Register bioinformatics files as tables and query them using DataFusion SQL. Combines the power of SQL with polars-bio's genomic-aware readers.

import polars as pl
import polars_bio as pb

# Register files as SQL tables (path first, name= keyword)
pb.register_vcf("samples.vcf.gz", name="variants")
pb.register_bed("target_regions.bed", name="regions")

# Query with SQL (returns LazyFrame)
result = pb.sql("SELECT chrom, start, end, ref, alt FROM variants WHERE qual > 30")
result_df = result.collect()

# Register a Polars DataFrame as a SQL table
pb.from_polars("my_intervals", df)
result = pb.sql("SELECT * FROM my_intervals WHERE chrom = 'chr1'").collect()

Reference: See references/sql_processing.md for register functions, SQL syntax, and examples.

4. Pileup Operations

Compute per-base read depth from BAM/CRAM files with CIGAR-aware depth calculation.

import polars_bio as pb

# Compute depth across a BAM file
depth_lf = pb.depth("aligned.bam")
depth_df = depth_lf.collect()

# With quality filter
depth_lf = pb.depth("aligned.bam", min_mapping_quality=20)

Reference: See references/pileup_operations.md for parameters and integration patterns.

Key Concepts

Coordinate Systems

polars-bio defaults to 1-based coordinates (genomic convention). This can be changed globally:

import polars_bio as pb

# Switch to 0-based half-open coordinates (default is 1-based / False)
pb.set_option("datafusion.bio.coordinate_system_zero_based", True)

# Switch back to 1-based (default)
pb.set_option("datafusion.bio.coordinate_system_zero_based", False)

I/O functions also accept use_zero_based to set coordinate metadata on the resulting DataFrame:

# Read BED with explicit 0-based metadata
df = pb.read_bed("regions.bed", use_zero_based=True)

Important: BED files are always 0-based half-open in the file format. polars-bio handles the conversion automatically when reading BED files. Coordinate metadata is attached to DataFrames by I/O functions and propagated through operations.

Two API Styles

Functional API - standalone functions, explicit inputs:

result = pb.overlap(df1, df2, suffixes=("_1", "_2"))
merged = pb.merge(df)

Method-chaining API - via .pb accessor on LazyFrames (not DataFrames):

result = df1.lazy().pb.overlap(df2)
merged = df.lazy().pb.merge()

Important: The .pb accessor for interval operations is only available on LazyFrame. On DataFrame, .pb provides write operations only (write_bam, write_vcf, etc.).

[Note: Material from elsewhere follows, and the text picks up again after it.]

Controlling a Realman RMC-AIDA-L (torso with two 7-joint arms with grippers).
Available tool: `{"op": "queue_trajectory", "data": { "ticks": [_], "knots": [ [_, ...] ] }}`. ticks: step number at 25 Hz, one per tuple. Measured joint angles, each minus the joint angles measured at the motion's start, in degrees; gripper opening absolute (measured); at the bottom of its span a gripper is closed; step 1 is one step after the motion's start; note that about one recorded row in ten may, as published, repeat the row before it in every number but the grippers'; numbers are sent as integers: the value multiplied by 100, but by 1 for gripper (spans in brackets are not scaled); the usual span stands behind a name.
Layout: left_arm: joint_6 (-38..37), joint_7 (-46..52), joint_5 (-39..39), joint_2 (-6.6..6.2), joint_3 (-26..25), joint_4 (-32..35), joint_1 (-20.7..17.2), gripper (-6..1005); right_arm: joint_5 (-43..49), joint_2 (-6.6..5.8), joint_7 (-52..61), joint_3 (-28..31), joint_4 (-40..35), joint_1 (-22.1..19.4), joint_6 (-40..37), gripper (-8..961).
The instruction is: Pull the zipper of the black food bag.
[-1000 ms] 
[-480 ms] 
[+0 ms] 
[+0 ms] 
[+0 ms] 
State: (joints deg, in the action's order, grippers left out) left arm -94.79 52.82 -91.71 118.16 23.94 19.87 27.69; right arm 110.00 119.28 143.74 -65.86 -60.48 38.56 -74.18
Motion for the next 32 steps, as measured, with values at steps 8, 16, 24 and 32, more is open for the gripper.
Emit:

Method-chaining enables fluent pipelines:

# Chain interval operations (note: overlap outputs suffixed columns,
# so rename before merge which expects chrom/start/end)
result = (
    df1.lazy()
    .pb.overlap(df2)
    .filter(pl.col("start_2") > 1000)
    .select(
        pl.col("chrom_1").alias("chrom"),
        pl.col("start_1").alias("start"),
        pl.col("end_1").alias("end"),
    )
    .pb.merge()
    .collect()
)

Probe-Build Architecture

For two-input operations (overlap, nearest, count_overlaps, coverage), polars-bio uses a probe-build join strategy:

  • The first DataFrame is the probe (iterated over)
  • The second DataFrame is the build (indexed for lookup)

For best performance, pass the larger DataFrame as the first argument (probe) and the smaller one as the second (build).

Column Conventions

By default, polars-bio expects columns named chrom, start, end. Custom column names can be specified via lists:

result = pb.overlap(
    df1, df2,
    cols1=["chromosome", "begin", "finish"],
    cols2=["chr", "pos_start", "pos_end"],
)

Return Types and Collecting Results

All interval operations and pb.sql() return a LazyFrame by default. Use .collect() to materialize results, or pass output_type="polars.DataFrame" for eager evaluation:

# Lazy (default) - collect when needed
result_lf = pb.overlap(df1, df2)
result_df = result_lf.collect()

# Eager - get DataFrame directly
result_df = pb.overlap(df1, df2, output_type="polars.DataFrame")

Streaming and Out-of-Core Processing

For datasets larger than available RAM, use scan_* functions and streaming execution:

# Scan files lazily
lf = pb.scan_bed("large_intervals.bed")

# Process with Polars streaming (requires polars ≥1.37, bundled with polars-bio)
result = lf.collect(engine="streaming")

DataFusion streaming is enabled by default for interval operations, processing data in batches without loading the full dataset into memory.

Common Pitfalls

  1. .pb accessor on DataFrame vs LazyFrame: Interval operations (overlap, merge, etc.) are only on LazyFrame.pb. DataFrame.pb only has write methods. Use .lazy() to convert before chaining interval ops.

  2. LazyFrame returns: All interval operations and pb.sql() return LazyFrame by default. Don't forget .collect() or use output_type="polars.DataFrame".

  3. Column name mismatches: polars-bio expects chrom, start, end by default. Use cols1/cols2 parameters (as lists) if your columns have different names.

  4. Coordinate system metadata: Interval operations read coordinate metadata from I/O functions or DataFrame config_meta. For manually built DataFrames, set df.config_meta.set(coordinate_system_zero_based=True) (0-based) or False (1-based). If metadata is missing, polars-bio falls back to the global datafusion.bio.coordinate_system_zero_based setting (with a warning). Set pb.set_option("datafusion.bio.coordinate_system_check", True) to raise MissingCoordinateSystemError instead. Mismatched systems between inputs raise CoordinateSystemMismatchError.

  5. Probe-build order matters: For overlap, nearest, and coverage, the first DataFrame is probed against the second. Swapping arguments changes which intervals appear in the left vs right output columns, and can affect performance.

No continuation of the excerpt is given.